_EXERCISE DIRECTIONS:_
Your copy of the listing must be exact and must hold no images.
=== Begin Enclosure ===
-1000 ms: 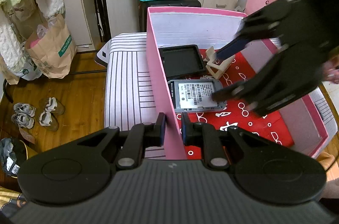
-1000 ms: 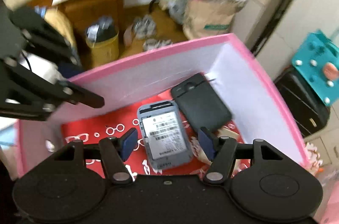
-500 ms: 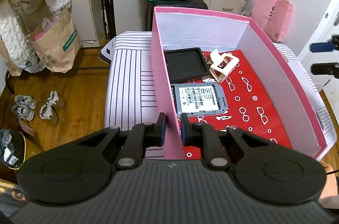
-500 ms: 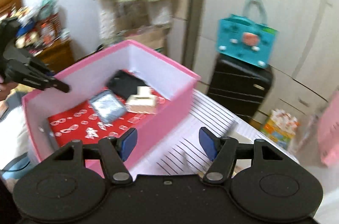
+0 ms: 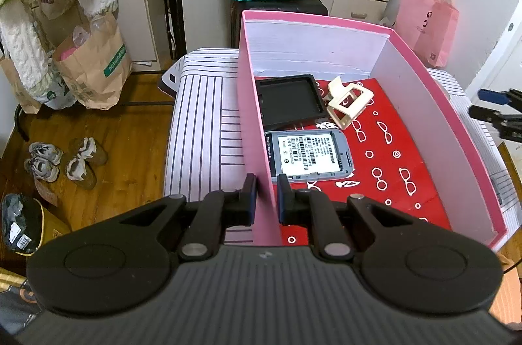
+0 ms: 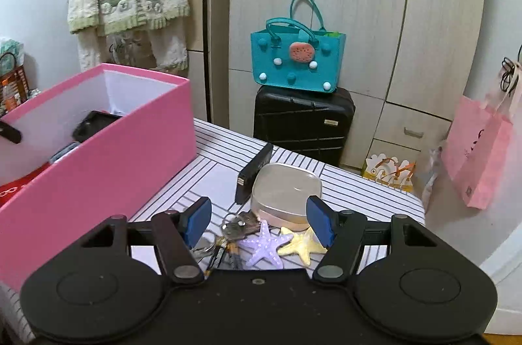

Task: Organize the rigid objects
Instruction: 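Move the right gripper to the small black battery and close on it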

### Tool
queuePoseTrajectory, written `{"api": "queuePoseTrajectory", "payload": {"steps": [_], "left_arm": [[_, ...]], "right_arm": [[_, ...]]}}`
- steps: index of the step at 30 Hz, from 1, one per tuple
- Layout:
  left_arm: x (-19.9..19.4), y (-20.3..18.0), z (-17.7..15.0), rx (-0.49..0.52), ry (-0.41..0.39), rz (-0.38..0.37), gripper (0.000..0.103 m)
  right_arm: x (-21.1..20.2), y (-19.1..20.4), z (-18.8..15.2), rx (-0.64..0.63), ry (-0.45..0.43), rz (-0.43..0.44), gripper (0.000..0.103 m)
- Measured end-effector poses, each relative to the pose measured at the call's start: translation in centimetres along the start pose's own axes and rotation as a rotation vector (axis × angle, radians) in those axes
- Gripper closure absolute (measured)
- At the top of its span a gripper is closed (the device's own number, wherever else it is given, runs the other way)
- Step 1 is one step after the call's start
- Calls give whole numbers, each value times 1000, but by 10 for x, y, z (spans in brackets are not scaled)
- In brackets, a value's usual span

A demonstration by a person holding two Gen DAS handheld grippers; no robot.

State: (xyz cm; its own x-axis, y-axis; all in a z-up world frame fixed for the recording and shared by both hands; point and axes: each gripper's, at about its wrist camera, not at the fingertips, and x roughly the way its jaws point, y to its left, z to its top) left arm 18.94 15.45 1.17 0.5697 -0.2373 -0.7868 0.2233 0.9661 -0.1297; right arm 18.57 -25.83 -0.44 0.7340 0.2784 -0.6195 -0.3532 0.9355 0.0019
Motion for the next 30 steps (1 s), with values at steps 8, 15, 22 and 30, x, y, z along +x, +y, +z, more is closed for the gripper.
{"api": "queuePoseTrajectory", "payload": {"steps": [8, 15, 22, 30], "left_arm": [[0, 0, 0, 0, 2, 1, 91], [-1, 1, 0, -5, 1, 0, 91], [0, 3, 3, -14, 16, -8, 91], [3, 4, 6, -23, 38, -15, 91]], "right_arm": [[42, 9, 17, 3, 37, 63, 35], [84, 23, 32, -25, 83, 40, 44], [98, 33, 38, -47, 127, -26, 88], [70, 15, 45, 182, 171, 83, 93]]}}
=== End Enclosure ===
_PROBLEM SOLUTION:_
-1000 ms: 
-1000 ms: 
-500 ms: 
-500 ms: 
+0 ms: 
+0 ms: 

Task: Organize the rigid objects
Instruction: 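Move the right gripper to the small black battery and close on it
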
### Tool
queuePoseTrajectory, written `{"api": "queuePoseTrajectory", "payload": {"steps": [_], "left_arm": [[_, ...]], "right_arm": [[_, ...]]}}`
- steps: index of the step at 30 Hz, from 1, one per tuple
- Layout:
  left_arm: x (-19.9..19.4), y (-20.3..18.0), z (-17.7..15.0), rx (-0.49..0.52), ry (-0.41..0.39), rz (-0.38..0.37), gripper (0.000..0.103 m)
  right_arm: x (-21.1..20.2), y (-19.1..20.4), z (-18.8..15.2), rx (-0.64..0.63), ry (-0.45..0.43), rz (-0.43..0.44), gripper (0.000..0.103 m)
- Measured end-effector poses, each relative to the pose measured at the call's start: translation in centimetres along the start pose's own axes and rotation as a rotation vector (axis × angle, radians) in those axes
- Gripper closure absolute (measured)
- At the top of its span a gripper is closed (the device's own number, wherever else it is given, runs the other way)
- Step 1 is one step after the call's start
- Calls give whole numbers, each value times 1000, but by 10 for x, y, z (spans in brackets are not scaled)
- In brackets, a value's usual span

A demonstration by a person holding two Gen DAS handheld grippers; no robot.

State: (xyz cm; its own x-axis, y-axis; all in a z-up world frame fixed for the recording and shared by both hands; point and axes: each gripper's, at about its wrist camera, not at the fingertips, and x roughly the way its jaws point, y to its left, z to its top) left arm 18.94 15.45 1.17 0.5697 -0.2373 -0.7868 0.2233 0.9661 -0.1297; right arm 18.57 -25.83 -0.44 0.7340 0.2784 -0.6195 -0.3532 0.9355 0.0019
Motion for the next 30 steps (1 s), with values at steps 8, 15, 22 and 30, x, y, z along +x, +y, +z, more is closed for the gripper.
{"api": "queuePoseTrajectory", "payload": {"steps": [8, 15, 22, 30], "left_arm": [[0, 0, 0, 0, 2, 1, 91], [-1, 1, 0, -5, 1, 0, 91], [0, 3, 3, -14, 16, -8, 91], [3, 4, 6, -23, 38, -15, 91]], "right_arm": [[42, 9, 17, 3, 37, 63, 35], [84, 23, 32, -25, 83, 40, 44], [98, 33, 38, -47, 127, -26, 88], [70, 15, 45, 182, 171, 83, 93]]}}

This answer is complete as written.